Did Mary expect him to pleasure her? Humans mixed affection and reproduction. But the Do’utian mating act was utterly different in feeling and purpose. It was a two-step process and not at all fun. Quickening the ovaries was something a beachmaster did instinctively to maintain his harem —it released hormones in the cows that helped make them subservient.

The beachmaster’s reward was subservience, beak dipping, and staying. The act itself was very mechanical, not pleasurable, though for some, the feeling of power was. Later, taking and fertilizing the eggs was a compulsive, messy, and humiliating procedure that had to be done or the bearing female could die. The female was grateful, the male would typically feel the need to go on a long feeding swim. In primitive times, he would return to dominate, protect and feed his harem. Civilized Do’utians discovered in vitro fertilization a long time ago.

Drin needed to make some response to Mary—not doing so would be impolite. He opened his beak and laid the hand of the right branch of his tongue on her shoulder. Drin was quite happy to touch Mary and display his regard and affection for her. But he did not want to turn her into a subservient cow—that could be dangerous in a crisis.

Of course, she was human and that wouldn’t happen. But how would he feel when it didn’t? The idea didn’t work for him that way, not at all. But why was he so fascinated by the idea? Intellectual curiosity? Did he want to seem human to her, the way she seemed to try to be Do’utian with all the time she spent in the water? He found her unnaturally warm, smooth, dry flesh strange, fascinating. Would he ever be able to talk freely of these things with her? What instincts of hers were coming into play, and what curiosities?

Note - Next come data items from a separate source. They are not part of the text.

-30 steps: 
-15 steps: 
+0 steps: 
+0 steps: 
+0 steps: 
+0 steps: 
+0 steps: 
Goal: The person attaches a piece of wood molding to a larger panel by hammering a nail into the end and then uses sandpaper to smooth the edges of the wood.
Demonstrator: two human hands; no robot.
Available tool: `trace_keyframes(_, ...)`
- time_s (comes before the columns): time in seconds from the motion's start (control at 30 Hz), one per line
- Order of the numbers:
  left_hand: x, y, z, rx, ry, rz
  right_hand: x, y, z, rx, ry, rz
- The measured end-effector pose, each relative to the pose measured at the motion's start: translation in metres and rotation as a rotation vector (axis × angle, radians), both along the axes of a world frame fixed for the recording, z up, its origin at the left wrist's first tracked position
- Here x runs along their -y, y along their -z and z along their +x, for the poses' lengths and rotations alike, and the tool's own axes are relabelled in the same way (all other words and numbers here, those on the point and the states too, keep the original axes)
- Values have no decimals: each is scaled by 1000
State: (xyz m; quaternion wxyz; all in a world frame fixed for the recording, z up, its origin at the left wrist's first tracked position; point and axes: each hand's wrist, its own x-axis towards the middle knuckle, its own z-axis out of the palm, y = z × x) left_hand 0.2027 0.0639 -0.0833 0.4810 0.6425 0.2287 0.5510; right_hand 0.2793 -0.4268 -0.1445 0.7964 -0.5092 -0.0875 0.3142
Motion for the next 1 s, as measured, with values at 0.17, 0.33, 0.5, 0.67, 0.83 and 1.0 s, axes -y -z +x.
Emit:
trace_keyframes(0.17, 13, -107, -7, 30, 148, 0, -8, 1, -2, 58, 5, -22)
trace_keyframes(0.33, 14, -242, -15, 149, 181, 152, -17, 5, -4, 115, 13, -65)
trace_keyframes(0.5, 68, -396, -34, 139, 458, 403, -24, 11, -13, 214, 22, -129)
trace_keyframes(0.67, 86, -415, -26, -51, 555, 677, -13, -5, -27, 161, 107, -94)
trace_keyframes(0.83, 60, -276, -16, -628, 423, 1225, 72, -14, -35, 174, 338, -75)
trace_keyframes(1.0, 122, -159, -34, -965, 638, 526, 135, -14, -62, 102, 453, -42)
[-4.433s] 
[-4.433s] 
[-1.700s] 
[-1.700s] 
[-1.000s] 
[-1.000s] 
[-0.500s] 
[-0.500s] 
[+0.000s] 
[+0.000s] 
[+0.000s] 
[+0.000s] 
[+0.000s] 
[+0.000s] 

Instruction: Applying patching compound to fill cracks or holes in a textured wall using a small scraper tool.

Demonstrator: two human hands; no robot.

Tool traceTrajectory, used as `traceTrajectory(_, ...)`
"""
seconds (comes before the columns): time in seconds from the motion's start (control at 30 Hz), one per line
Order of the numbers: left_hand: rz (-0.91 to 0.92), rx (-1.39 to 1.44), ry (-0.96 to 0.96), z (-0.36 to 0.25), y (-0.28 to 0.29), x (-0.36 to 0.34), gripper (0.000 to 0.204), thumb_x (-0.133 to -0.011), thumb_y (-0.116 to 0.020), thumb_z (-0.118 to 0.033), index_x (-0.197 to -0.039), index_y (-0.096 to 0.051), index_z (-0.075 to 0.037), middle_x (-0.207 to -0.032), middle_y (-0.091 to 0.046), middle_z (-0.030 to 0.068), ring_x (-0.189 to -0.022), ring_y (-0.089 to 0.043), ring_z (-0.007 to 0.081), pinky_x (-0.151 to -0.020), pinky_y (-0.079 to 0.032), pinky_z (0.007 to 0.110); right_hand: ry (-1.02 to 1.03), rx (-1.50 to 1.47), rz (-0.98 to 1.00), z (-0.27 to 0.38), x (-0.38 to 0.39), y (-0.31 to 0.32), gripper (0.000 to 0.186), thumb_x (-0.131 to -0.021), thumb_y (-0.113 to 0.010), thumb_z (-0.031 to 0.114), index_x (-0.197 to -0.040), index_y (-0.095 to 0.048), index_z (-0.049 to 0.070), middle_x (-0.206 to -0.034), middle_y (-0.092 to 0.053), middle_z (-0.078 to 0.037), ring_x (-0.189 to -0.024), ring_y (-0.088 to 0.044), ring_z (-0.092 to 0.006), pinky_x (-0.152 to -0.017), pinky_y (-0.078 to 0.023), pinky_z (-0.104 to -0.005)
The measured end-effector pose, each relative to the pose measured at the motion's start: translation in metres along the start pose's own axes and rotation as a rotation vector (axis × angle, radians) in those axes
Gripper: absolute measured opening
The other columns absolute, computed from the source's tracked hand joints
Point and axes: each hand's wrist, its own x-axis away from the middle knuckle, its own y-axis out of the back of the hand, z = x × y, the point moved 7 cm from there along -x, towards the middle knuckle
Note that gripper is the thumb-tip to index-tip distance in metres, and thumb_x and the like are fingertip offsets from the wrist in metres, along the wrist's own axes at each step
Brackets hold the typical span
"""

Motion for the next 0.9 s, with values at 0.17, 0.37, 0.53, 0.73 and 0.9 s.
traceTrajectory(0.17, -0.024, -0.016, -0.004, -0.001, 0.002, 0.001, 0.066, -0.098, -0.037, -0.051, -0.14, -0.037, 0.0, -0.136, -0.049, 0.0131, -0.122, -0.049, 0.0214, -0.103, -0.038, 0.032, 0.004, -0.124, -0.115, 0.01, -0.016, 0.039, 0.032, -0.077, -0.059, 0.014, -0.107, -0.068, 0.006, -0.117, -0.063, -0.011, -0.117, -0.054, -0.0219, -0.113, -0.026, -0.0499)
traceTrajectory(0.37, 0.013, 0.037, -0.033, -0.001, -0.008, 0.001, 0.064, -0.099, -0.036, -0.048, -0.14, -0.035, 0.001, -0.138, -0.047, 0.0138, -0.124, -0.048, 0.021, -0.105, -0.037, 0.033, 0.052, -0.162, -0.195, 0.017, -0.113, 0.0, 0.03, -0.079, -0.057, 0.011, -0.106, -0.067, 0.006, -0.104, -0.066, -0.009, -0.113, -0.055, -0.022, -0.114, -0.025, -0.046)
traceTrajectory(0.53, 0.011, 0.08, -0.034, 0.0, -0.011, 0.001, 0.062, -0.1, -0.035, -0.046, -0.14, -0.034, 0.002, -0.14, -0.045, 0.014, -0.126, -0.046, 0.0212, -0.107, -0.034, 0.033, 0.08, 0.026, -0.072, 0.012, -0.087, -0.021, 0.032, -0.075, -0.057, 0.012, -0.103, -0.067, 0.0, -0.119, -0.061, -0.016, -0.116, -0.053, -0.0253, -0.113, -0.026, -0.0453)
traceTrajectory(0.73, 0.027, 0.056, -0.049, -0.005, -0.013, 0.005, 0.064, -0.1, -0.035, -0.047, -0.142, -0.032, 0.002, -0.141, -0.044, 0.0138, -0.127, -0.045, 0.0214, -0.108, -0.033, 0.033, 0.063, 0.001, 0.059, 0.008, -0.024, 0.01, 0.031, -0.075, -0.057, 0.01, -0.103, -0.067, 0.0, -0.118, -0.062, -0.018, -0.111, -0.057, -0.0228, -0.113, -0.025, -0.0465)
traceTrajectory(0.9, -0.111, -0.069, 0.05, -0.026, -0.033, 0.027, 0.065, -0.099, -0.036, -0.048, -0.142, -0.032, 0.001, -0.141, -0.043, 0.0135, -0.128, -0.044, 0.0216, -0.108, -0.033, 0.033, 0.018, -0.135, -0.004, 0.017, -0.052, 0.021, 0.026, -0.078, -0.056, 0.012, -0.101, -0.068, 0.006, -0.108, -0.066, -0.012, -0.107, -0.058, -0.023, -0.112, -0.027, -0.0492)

She seemed cheerfully aware of the esthetics of her body. Mary smiled at him. “Drin, if I can feel beauty in a horse, in a swordfish, in a cat, or in you, then you feel beauty in me! I don’t have to look like a Do’utian. Don’t question it so much; enjoy it!”

Drin moved his hand down her arm, acknowledging. She covered her hand with his and guided it. This was between them, and harmed no one. Except that it took time.

“We need to go to work, Lieutenant,” he said.

Mary took a deep breath, and exhaled. “Right.” She touched her lips to his hand, dropped it and scampered to the pool side. Quickly, she got into the olive body suit she wore to work in the salt sea and on the frigid polar land.

Drin gratefully turned his mind to the problems at hand. “Mary, Gonikli’ibida apparently doesn’t want to be questioned. I was warned off, very strongly.”

Mary nodded. “While you were out, I did some information gathering. More gray area stuff, but I’m taking your position that the house computer is not a sentient being and the question of testifying against itself or breaking its confidences does not arise.”

Drin chuckled. “The only time the currents say anything about how someone passed from here to there is when they carry a body.”

“Huh?”

“Ibgornia let you have the data.”

“Oh. Well, Drin, there are currents of ice not far from here, and they carry a body. Could Gonikli’ibida’s reluctance be personal? Something between you and her?”